10

13 2 0
                                    


                (FITO POV)

Jujur, aku tak berniat membuatnya terluka. Aku hanya ingin mengajaknya bermain. Namun, kenyataan berkata lain. Setelah aku melempar kaleng tadi. Dan ia mencarinya, justru betis dia malah di patok ular.

Kini, gara-gara kesalahanku dia terbaring lemah di atas brankar. Kami berada di UKS. Iya, hanya di UKS tanpa harus pergi ke rumah sakit. Karena fasilitas UKS sekolah kami sudah lengkap dan memadai.
Dia di sengat ular saat tengah mencari kaleng tadi.
Aku sempat membeku di tempatku saat melihat dia jatuh tersimpuh di tengah semak-semak yang sangat rimbun. Lalu tanpa aba-aba aku berlari dan membopongnya ke UKS.

Tadi dia sudah di tangani oleh dokter Syafira. Ia memang di tugaskan di UKS sekolah kami.
Katanya, Fiana hanya perlu istirahat. Sebab, luka gigitannya sudah di obati.

Setelah 2 jam aku menunggu, akhirnya Fiana siuman. Matanya yang semula tertutup kini perlahan mulai menampakkan bola matanya yang bening. Namun, tatapannya sayu.

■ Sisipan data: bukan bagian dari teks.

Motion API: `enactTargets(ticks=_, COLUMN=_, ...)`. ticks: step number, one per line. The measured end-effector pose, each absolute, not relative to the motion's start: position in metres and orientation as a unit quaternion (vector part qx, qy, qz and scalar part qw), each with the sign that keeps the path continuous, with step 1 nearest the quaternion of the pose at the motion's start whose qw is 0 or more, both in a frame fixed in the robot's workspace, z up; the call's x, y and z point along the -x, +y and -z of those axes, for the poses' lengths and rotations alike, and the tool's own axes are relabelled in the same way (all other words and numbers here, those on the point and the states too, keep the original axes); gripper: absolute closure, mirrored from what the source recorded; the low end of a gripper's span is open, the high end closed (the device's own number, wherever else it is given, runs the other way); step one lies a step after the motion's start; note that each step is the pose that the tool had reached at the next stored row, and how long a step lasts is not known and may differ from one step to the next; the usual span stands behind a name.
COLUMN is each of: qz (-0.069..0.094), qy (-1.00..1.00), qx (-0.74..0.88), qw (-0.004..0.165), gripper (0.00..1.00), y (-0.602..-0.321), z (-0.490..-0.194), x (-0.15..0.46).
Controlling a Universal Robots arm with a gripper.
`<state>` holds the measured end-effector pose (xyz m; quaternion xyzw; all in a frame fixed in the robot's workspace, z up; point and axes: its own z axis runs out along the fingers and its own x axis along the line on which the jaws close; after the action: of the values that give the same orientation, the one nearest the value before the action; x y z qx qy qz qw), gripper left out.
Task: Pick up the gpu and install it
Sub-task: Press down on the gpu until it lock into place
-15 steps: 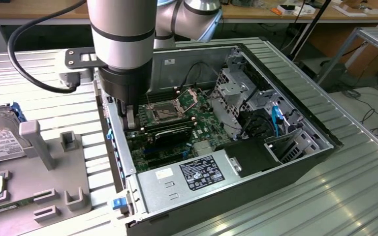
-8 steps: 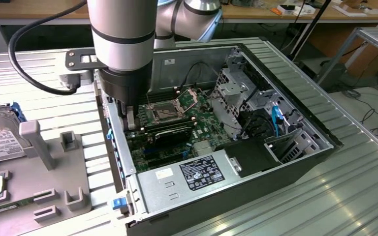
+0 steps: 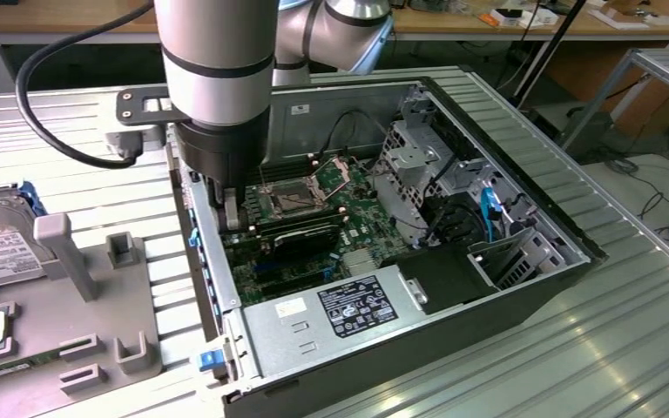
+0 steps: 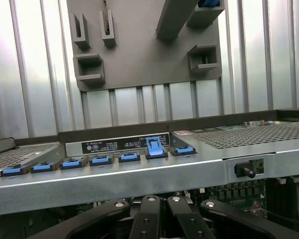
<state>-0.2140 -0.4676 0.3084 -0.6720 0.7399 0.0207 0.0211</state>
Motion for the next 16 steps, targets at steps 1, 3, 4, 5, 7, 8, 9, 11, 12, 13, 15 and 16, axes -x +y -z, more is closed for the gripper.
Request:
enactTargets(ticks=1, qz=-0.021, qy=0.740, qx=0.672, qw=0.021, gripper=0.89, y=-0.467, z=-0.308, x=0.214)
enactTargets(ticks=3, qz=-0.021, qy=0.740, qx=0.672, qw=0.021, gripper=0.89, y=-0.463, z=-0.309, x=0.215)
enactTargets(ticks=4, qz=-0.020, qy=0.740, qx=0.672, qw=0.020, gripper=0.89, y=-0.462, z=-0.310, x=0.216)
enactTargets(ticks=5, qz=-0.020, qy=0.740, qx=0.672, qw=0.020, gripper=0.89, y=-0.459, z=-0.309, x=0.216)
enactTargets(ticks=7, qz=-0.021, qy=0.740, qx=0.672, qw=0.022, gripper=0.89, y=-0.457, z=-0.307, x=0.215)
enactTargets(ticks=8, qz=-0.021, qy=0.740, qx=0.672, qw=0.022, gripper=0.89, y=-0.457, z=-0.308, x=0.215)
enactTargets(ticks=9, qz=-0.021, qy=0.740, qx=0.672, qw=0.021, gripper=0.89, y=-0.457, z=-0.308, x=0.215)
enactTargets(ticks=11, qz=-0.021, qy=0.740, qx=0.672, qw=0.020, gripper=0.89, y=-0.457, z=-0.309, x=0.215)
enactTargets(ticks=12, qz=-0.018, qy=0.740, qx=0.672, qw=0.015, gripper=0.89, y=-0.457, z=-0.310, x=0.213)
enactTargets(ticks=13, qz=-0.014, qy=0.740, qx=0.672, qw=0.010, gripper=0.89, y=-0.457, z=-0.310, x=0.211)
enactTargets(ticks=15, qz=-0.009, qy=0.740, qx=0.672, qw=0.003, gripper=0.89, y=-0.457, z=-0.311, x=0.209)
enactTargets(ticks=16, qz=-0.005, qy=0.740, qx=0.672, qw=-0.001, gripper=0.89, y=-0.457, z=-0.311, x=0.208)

"Kamu kenapa di sini" tanyanya padaku.

"Nunggu lo siuman." jawabku singkat.

Lagian untuk apa aku di sini kalo bukan menunggunya. Aku sangat merasa bersalah atas permainan bodoh yang aku ajukan kepadanya tadi.

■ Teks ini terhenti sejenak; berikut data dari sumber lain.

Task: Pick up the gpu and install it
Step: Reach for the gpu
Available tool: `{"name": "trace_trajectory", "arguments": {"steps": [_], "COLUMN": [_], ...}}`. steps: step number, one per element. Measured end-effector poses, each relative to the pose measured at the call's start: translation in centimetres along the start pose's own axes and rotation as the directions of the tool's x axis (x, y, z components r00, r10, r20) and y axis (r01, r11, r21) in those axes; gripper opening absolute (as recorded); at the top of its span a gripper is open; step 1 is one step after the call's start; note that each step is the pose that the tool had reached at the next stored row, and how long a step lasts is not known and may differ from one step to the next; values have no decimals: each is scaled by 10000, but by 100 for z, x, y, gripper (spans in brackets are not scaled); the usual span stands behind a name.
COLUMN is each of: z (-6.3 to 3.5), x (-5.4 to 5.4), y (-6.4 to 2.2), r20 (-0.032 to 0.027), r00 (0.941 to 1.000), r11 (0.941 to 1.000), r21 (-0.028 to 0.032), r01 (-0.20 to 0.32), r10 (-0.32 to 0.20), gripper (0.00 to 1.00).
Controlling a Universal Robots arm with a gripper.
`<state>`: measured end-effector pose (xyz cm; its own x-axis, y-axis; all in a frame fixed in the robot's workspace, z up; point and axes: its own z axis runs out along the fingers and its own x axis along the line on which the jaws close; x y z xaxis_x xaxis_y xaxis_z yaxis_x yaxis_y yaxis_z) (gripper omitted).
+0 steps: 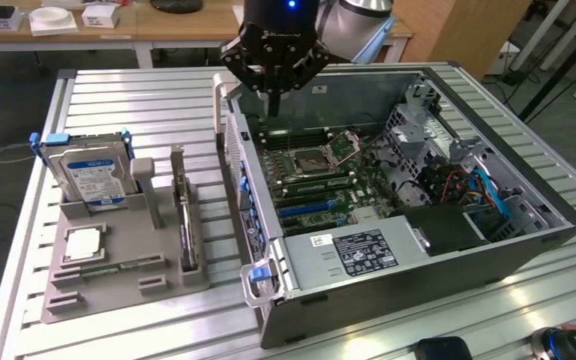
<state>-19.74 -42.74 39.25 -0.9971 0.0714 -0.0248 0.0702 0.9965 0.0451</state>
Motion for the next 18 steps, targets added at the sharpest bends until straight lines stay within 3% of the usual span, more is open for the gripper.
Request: {"name": "trace_trajectory", "arguments": {"steps": [18], "z": [-3], "x": [544], "y": [-174], "r20": [1], "r00": [10000], "r11": [10000], "r21": [0], "r01": [0], "r10": [0], "gripper": [10]}}
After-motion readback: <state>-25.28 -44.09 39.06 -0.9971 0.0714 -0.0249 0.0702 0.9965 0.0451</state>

"Ngga perlu. Balik sana!" ia mengusirku. Entah, aku merasa nada bicaranya menandakan kebencian padaku.

"Gua minta maaf" Entah kalimat itu spontan keluar dari mulutku.

Aku memang ingin minta maaf tapi nanti. Sekaligus mengajaknya ke rumah sakit. Biar bagaimanapun dia harus mendapatkan perawatan yang lebih lanjut. Jujur, aku khawatir dengan keadaannya.

"Bukan salahmu." katanya dengan cepat. Ia memalingkan wajahnya menghadap tembok. Mungkin tembok lebih pantas mendapatkan tatapannya di banding aku.

"Ayolah..jangan seperti itu" kataku berusaha menjaga nanda bicaraku agar tak terdengar dingin di telinganya.

"Lalu harus bagaimana?" tanyanya pasrah.

Tanganku terulur mengambil air mineral yang telah ku beli tadi.
Ia memperhatikanku dengan detail. Iya aku menyadari itu. Namun, saat aku sudah menghadap padanya, ia justru mengacuhkanku.

"Lo boleh marah sama gue. Karena ini emang salah gue"
Lalu aku menyerahkan air mineral tadi padanya.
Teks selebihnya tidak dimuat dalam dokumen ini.